O homem que vendia solidão
Solidão? - Perguntou, ensimesmado o caixeiro da loja de roupas, que recebeu uma filipeta, um panfletinho em preto e branco, anunciando a venda de nada mais, nada menos que "solidão". Isso mesmo, essa mesmo que o leitor está pensando aí.
- Mas e alguém compra isso?
- Evidentemente que sim" - Respondeu o filólogo, que oferecia solidão em promoção. Infelizmente, apenas uma por freguês, pois como se trata de solidão, não há um coletivo. Por acaso você sabe qual é o coletivo de solidão?

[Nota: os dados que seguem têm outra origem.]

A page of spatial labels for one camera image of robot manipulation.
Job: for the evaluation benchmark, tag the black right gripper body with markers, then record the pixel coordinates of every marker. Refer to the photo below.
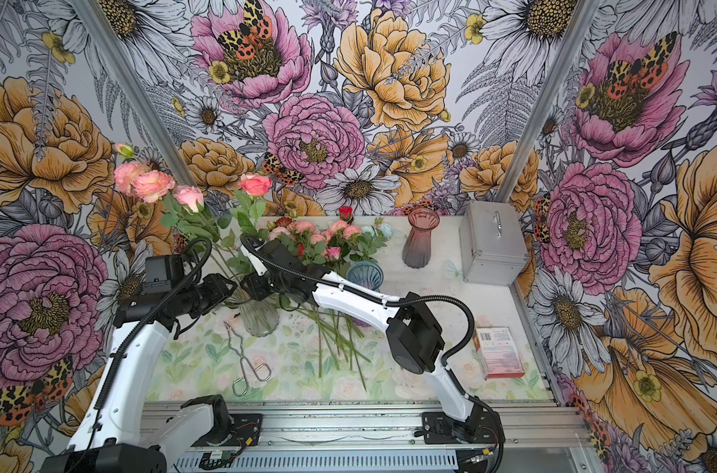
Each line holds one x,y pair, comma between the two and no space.
264,286

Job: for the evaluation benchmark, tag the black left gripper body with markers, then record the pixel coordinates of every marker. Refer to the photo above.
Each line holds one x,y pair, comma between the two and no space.
201,299

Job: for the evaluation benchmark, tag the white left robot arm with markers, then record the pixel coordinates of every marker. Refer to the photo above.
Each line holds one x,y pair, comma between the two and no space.
109,437

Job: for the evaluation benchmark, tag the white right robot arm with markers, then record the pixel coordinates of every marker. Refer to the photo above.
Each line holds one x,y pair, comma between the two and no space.
413,334

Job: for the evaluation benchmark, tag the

- Creio que seja "multidão"! - Respondeu o caixeiro, meio desconfiado de que talvez fosse uma pegadinha.
- Pois aí que está" Isso mesmo. Multidão. Ocorre que multidão é algo que descaracteriza a pessoa, compreende? Qualquer um na multidão, desaparece completamente, e assim, fica pior que antes.
- Nunca havia pensado a respeito disso! Respondeu, pensativo o caixeiro. E como funciona isso?
- Ah, não é tão simples, mas é um recurso para que o indivíduo se torne novamente um indivíduo, e não uma estatística, um número, uma sombra. A coisa funciona assim: Nesse tempo em que vivemos, onde cada louco contamina outro doido com sua loucura, fazendo com que dois loucos multipliquem seus disparates e desta forma, teremos uma multidão de loucos. Assim como acontece em uma pandemia, por exemplo. Um louco avisa o outro, e ambos se enroscam na loucura coletiva, e tornam-se alvos, presas fácies dos dominadores, que capturam doidos com redes, sabe. Redes de mentiras, rede de intrigas, rede de fofocas, redes e mais redes, até que estejam todos dominados, e por estarem em bandos, perdem sua individualidade, não são mais ninguém, ainda que amontoados com outros milhares de ninguéns. Compreende?
- Não!
Veja bem, vou dar um exemplo: Se você caminha entre muitas pessoas, e se todas elas falarem ao mesmo tempo, você conseguirá entender o que falam?
- Pois então! Aqui está a chave da questão. As pessoas precisam ouvirem suas próprias vozes, ouvirem seus nomes, conversarem com quem as ouça, e ninguém melhor que nós mesmos para ouvirmos o que dizemos. Assim, se você for capaz de caminhar sozinho, ainda que na multidão, você voltará a ser você e mais ninguém.
- Mas e por que as pessoas não fazem isso?
- Porque perdem suas vontades, pelo medo, pela falta de esperança, pelo exagero de informações que receberam, e saturaram a credibilidade em tudo. Pois é aqui que eu entro, e vendo para elas o meu projeto de "Solidão Responsável!"
- E como funciona:
- Vendo à você a pergunta "coringa", para todas as respostas, que é uma pergunta padrão, capaz de afastar as pessoas negativas de sua presença, e assim, você tem possibilidade de caminhar livre por entre elas, sorrindo, enquanto choram, sereno, enquanto gritam, altivas, enquanto se dobram ao desânimo.
- E tem garantia isso?
- satisfação garantida, ou recebo em dobro o que você pagou, em espécie.
- Não estou precisando ainda, mas por favor, embrulha pra viagem, pois vou ligar a tevê, e posso precisar disso logo, logo.
- Pois não! Débito ou crédito?
- Faz no carnê?
- Infelizmente não. Carnê pressupõe um monte de parcelas, e isso descaracteriza o negócio. Solidão é tudo, é o nosso lema. Vai querer uma sacolinha?